- [Your assignment] Transcribe the records below. Leave every line exactly as written.

- [Records supplied]
* * * *
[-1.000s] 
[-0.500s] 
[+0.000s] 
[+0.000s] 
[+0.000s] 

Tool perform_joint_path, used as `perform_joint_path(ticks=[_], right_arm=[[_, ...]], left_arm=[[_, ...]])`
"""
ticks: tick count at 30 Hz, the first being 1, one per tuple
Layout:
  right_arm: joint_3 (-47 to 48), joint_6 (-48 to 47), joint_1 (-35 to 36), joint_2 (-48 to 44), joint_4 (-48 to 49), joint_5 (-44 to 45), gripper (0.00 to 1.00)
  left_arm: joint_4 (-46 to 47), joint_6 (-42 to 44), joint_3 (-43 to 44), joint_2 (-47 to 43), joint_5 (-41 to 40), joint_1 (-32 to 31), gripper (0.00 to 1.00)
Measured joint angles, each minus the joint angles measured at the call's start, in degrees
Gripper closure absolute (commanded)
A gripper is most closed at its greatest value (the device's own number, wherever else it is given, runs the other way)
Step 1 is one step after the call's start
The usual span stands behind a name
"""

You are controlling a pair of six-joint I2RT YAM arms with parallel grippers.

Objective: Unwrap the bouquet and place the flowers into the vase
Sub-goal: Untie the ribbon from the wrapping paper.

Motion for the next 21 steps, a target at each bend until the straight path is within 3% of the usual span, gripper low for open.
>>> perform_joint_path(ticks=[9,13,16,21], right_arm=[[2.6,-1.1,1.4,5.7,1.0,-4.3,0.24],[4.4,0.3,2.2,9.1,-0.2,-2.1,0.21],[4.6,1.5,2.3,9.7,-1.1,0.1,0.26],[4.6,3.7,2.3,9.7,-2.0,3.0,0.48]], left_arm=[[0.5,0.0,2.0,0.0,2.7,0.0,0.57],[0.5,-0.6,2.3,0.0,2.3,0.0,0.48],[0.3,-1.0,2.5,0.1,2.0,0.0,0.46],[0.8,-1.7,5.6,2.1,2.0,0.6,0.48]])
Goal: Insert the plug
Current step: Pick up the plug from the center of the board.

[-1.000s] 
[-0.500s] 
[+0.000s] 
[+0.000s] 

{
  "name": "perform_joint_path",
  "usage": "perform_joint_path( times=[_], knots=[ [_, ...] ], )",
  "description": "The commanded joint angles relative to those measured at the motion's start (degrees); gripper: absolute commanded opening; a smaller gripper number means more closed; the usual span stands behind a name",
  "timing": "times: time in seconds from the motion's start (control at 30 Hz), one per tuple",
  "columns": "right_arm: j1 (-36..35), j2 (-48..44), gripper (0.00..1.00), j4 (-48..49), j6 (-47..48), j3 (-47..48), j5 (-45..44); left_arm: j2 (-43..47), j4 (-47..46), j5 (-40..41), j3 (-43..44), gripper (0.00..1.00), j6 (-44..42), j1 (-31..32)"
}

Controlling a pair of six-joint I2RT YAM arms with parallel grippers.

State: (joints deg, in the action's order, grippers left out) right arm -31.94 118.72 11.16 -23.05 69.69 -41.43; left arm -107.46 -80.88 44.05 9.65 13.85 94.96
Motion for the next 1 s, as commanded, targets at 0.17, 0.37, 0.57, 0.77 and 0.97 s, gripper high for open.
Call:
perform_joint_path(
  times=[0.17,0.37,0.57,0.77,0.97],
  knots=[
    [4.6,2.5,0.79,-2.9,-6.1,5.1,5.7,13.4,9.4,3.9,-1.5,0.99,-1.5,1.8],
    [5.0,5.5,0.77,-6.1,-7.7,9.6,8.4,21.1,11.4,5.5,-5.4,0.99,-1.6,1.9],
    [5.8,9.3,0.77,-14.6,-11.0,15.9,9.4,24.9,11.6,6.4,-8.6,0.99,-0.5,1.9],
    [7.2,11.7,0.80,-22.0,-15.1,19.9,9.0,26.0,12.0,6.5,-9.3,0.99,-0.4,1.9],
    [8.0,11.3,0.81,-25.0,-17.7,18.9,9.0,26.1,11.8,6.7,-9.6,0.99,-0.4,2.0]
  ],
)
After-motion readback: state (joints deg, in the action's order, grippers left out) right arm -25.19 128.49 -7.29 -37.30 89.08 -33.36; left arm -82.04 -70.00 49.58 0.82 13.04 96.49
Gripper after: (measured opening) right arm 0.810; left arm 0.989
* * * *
- [Solution for this problem]
[-1.000s] 
[-0.500s] 
[+0.000s] 
[+0.000s] 
[+0.000s] 

Tool perform_joint_path, used as `perform_joint_path(ticks=[_], right_arm=[[_, ...]], left_arm=[[_, ...]])`
"""
ticks: tick count at 30 Hz, the first being 1, one per tuple
Layout:
  right_arm: joint_3 (-47 to 48), joint_6 (-48 to 47), joint_1 (-35 to 36), joint_2 (-48 to 44), joint_4 (-48 to 49), joint_5 (-44 to 45), gripper (0.00 to 1.00)
  left_arm: joint_4 (-46 to 47), joint_6 (-42 to 44), joint_3 (-43 to 44), joint_2 (-47 to 43), joint_5 (-41 to 40), joint_1 (-32 to 31), gripper (0.00 to 1.00)
Measured joint angles, each minus the joint angles measured at the call's start, in degrees
Gripper closure absolute (commanded)
A gripper is most closed at its greatest value (the device's own number, wherever else it is given, runs the other way)
Step 1 is one step after the call's start
The usual span stands behind a name
"""

You are controlling a pair of six-joint I2RT YAM arms with parallel grippers.

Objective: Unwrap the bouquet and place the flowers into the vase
Sub-goal: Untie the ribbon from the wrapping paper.

Motion for the next 21 steps, a target at each bend until the straight path is within 3% of the usual span, gripper low for open.
>>> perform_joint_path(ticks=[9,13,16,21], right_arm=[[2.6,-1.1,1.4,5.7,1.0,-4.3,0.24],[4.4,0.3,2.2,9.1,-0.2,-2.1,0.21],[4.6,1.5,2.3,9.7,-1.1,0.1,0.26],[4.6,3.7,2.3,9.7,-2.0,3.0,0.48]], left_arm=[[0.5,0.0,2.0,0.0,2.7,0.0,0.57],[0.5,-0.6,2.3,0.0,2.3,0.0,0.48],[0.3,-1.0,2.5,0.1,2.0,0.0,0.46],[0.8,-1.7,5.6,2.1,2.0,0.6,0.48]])
Goal: Insert the plug
Current step: Pick up the plug from the center of the board.

[-1.000s] 
[-0.500s] 
[+0.000s] 
[+0.000s] 

{
  "name": "perform_joint_path",
  "usage": "perform_joint_path( times=[_], knots=[ [_, ...] ], )",
  "description": "The commanded joint angles relative to those measured at the motion's start (degrees); gripper: absolute commanded opening; a smaller gripper number means more closed; the usual span stands behind a name",
  "timing": "times: time in seconds from the motion's start (control at 30 Hz), one per tuple",
  "columns": "right_arm: j1 (-36..35), j2 (-48..44), gripper (0.00..1.00), j4 (-48..49), j6 (-47..48), j3 (-47..48), j5 (-45..44); left_arm: j2 (-43..47), j4 (-47..46), j5 (-40..41), j3 (-43..44), gripper (0.00..1.00), j6 (-44..42), j1 (-31..32)"
}

Controlling a pair of six-joint I2RT YAM arms with parallel grippers.

State: (joints deg, in the action's order, grippers left out) right arm -31.94 118.72 11.16 -23.05 69.69 -41.43; left arm -107.46 -80.88 44.05 9.65 13.85 94.96
Motion for the next 1 s, as commanded, targets at 0.17, 0.37, 0.57, 0.77 and 0.97 s, gripper high for open.
Call:
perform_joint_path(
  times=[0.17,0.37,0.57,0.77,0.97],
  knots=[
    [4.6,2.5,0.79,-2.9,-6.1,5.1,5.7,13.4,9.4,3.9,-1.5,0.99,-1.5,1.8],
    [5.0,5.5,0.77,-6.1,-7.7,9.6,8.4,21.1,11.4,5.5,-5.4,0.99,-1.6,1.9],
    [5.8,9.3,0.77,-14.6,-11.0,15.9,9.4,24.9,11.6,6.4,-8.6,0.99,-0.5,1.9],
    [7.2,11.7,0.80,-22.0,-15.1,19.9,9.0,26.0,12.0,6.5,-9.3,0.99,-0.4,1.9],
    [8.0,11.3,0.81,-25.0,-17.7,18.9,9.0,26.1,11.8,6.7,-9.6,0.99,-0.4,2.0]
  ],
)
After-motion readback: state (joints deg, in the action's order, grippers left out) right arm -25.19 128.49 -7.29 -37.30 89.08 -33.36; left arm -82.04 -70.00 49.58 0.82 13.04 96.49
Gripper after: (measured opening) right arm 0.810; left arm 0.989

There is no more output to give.